Para quem mora em São Paulo, essa época do ano não dá nem para dormir direito em seu próprio quarto de tanto frio que faz nessa terra, para os padrões de uma País tropical. As temperaturas podem chegar à 4, 5 graus e, à noite, nas ruas, é praticamente impossível ficar exposto a este frio.

Aqui, como nas demais grandes capitais, o centro está repleto de moradores de rua. É gente, em sua maioria esmagadora, que não consegue emprego, que foi demitida durante a crise, que perdeu sua habitação, enfim, uma gigantesca população que aumenta a cada dia, especialmente diante do aprofundamento da crise que o País enfrenta.

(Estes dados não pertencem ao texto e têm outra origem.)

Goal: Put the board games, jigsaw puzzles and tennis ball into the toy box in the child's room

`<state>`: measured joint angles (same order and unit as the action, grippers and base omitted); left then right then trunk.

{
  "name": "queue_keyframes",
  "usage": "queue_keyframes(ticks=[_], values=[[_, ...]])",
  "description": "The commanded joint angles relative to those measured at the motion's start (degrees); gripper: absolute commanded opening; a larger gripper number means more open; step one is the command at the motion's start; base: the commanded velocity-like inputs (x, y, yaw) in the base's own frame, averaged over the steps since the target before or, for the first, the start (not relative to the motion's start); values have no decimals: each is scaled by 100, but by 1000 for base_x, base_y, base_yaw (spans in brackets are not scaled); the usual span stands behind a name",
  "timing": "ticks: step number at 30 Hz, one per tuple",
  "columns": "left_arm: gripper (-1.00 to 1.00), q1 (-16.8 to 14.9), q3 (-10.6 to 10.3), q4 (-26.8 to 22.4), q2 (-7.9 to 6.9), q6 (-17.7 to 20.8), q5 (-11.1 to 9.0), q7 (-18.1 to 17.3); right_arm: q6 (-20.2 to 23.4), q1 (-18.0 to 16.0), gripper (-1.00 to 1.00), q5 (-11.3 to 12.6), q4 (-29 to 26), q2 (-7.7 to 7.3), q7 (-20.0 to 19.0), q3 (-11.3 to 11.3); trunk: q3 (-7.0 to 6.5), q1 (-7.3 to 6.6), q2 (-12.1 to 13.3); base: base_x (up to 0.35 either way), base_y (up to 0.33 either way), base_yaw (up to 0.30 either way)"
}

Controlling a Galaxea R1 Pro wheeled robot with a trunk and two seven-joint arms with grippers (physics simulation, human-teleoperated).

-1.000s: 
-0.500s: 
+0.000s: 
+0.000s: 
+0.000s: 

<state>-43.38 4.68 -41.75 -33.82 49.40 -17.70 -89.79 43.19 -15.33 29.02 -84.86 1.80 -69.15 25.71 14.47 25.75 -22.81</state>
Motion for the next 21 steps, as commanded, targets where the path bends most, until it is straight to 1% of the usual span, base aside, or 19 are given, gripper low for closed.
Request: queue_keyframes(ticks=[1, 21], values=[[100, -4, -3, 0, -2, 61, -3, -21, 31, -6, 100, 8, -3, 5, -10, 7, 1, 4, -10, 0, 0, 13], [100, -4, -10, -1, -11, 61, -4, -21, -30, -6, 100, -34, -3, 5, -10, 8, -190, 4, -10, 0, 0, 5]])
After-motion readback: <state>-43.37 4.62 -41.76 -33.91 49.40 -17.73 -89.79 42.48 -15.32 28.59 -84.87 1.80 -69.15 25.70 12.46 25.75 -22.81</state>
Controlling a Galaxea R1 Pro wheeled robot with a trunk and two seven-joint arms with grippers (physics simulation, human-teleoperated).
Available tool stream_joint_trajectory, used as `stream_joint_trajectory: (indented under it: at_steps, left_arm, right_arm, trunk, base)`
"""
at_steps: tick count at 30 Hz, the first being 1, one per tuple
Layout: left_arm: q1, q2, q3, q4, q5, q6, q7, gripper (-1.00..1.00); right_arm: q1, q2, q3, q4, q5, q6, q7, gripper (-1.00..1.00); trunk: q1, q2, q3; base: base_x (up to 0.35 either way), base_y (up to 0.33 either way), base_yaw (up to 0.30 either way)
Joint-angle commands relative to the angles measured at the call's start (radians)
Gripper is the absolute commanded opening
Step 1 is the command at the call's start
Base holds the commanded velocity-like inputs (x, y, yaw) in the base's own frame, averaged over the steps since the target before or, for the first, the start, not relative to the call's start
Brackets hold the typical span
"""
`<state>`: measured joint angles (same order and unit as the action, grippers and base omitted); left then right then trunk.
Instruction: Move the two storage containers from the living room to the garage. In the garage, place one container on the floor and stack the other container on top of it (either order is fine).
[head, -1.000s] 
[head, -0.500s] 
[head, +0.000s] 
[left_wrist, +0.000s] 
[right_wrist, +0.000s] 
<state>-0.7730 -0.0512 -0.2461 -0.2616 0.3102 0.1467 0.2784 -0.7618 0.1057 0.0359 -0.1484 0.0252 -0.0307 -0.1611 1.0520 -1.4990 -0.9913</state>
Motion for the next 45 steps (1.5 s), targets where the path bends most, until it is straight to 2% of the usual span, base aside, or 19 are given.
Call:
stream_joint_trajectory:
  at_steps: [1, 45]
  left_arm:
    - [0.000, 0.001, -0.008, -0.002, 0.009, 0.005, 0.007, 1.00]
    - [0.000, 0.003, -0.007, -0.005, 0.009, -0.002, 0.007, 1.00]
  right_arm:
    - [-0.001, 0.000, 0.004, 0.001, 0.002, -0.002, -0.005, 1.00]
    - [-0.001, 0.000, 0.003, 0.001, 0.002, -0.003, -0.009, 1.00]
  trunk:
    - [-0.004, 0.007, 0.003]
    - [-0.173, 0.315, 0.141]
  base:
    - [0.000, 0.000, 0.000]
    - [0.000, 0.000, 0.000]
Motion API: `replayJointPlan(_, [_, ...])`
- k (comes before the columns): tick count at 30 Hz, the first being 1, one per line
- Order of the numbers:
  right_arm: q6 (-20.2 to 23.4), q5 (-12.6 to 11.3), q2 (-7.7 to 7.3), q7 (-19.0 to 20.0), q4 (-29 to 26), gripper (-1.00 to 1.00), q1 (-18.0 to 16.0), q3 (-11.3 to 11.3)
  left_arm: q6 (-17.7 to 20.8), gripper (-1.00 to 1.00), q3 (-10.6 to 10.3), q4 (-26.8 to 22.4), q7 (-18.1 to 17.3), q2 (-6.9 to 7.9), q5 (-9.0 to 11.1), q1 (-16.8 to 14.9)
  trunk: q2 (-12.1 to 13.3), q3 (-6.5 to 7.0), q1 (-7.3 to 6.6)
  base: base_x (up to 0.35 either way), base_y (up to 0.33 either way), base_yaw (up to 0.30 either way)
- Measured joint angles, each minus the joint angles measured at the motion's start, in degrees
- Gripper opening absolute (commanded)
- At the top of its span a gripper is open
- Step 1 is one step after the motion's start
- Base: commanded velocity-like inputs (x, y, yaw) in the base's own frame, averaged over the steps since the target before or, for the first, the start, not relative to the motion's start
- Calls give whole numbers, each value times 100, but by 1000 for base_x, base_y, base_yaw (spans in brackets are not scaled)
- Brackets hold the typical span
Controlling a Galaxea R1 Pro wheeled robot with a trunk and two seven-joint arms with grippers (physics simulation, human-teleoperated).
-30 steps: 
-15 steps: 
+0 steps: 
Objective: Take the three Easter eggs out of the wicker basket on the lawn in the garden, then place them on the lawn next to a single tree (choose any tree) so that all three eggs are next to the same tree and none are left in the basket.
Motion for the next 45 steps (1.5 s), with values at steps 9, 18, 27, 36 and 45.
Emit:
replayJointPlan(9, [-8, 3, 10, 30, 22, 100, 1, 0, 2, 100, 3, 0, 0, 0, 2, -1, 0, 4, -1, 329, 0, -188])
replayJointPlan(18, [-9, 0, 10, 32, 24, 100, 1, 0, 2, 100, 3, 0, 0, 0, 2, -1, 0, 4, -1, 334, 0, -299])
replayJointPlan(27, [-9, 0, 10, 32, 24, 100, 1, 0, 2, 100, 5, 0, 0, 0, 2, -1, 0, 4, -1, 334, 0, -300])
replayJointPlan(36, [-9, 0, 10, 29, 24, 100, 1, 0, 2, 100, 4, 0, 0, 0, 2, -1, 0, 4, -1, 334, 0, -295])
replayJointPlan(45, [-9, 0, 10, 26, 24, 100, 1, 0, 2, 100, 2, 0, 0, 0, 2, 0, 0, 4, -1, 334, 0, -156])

Uma prefeitura, mesmo que reformista, deveria prover algum abrigo para essa gente, fornecer alguma alternativa para esses moradores de rua, pelo menos durante o inverno, que é bem rigoroso em São Paulo.

O que faz o PSDB? Esse partido, como política geral, mas especialmente em São Paulo, todos os anos, promove ataques aos moradores de rua. Como noticiado pela imprensa capitalista, a GCM (Guarda Civil Metropolitana), uma espécie de carniceira da repressão, a mando do Executivo, retira os cobertores e papelões dos moradores de rua, à noite, na calada, e os deixam à própria sorte.

Já foi noticiado que, inclusive, o PSDB já deu banho de água fria nos moradores de rua do centro de São Paulo, com caminhões-pipa. Do mesmo jeito, à noite, quando faz mais frio, contra gente indefesa que nem local para se refugiar do frio conseguiu.

Não se trata de uma gestão apática, que não faz nada pelos pobres. Mas de uma administração ativa, que ataca a população mais carente do Estado. É uma política deliberada de massacre social, pois muitos morrem de frio nas calçadas da cidade. Ninguém vai saber dizer quantos são, pois a mesma prefeitura que retira os cobertores dos moradores de rua é a mesma que vai recolher o corpo no chão. Os números que são apresentados não chegam nem próximos à realidade.

Com o golpe de Estado, essa política do PSDB se aprofundou, da mesma forma que aumentaram o número de mortos pela Polícia Militar em todo o Brasil. Nestes primeiros anos de golpe, o povo pobre foi o mais atacado, o mais duramente atacado, por ser o mais frágil em se defender. 

A política da direita golpista, que disse lutar “contra a corrupção”, que derrubou Dilma Rousseff, é essa vista nas ruas do centro do São Paulo. É uma política de limpeza social, de genocídio do povo negro, de escravidão contra a juventude, de massacre geral contra os pobres. 

É contra essa política racista e fascista do PSDB e dos golpistas que é preciso se organizar, em primeiro lugar, para derrubar o mandante principal dessas ações, Jair Bolsonaro. Lutar por eleições gerais com Lula livre.